### Directions for this task
In the listing that follows, count the lines that include "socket", and answer with the total alone.

### Input data
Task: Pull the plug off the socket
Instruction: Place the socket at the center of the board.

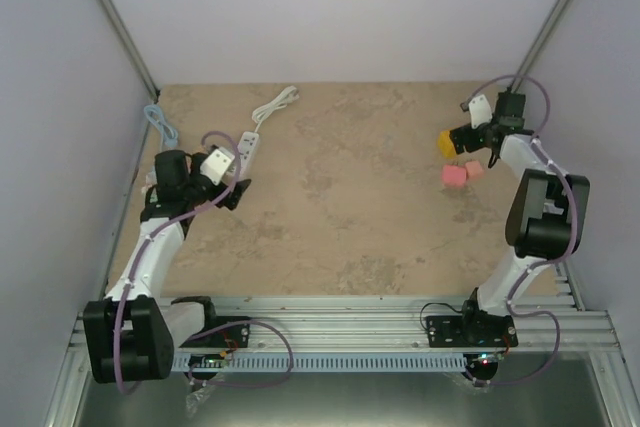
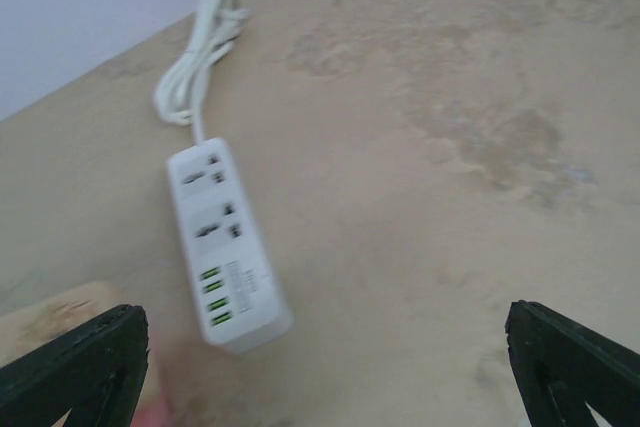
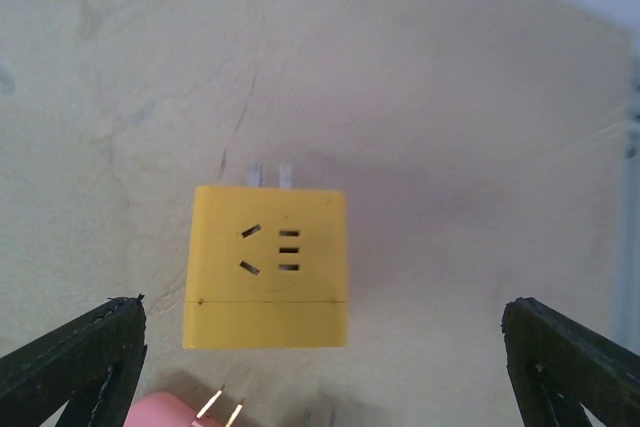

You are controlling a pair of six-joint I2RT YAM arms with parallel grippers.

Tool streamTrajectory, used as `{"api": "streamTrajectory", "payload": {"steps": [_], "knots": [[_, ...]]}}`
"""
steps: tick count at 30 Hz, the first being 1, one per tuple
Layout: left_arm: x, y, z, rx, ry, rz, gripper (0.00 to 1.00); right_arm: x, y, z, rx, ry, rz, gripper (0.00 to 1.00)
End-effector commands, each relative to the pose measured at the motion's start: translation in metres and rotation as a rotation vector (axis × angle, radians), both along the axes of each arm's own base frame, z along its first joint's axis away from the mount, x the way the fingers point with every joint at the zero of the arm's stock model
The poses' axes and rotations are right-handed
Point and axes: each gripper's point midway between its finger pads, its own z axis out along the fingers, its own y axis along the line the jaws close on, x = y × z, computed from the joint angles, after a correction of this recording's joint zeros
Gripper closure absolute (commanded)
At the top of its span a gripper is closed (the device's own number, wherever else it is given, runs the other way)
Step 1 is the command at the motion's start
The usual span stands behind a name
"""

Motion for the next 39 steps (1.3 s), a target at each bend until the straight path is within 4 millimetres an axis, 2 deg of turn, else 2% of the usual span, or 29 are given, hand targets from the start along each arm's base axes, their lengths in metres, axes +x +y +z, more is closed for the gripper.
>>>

### Exercise solution
2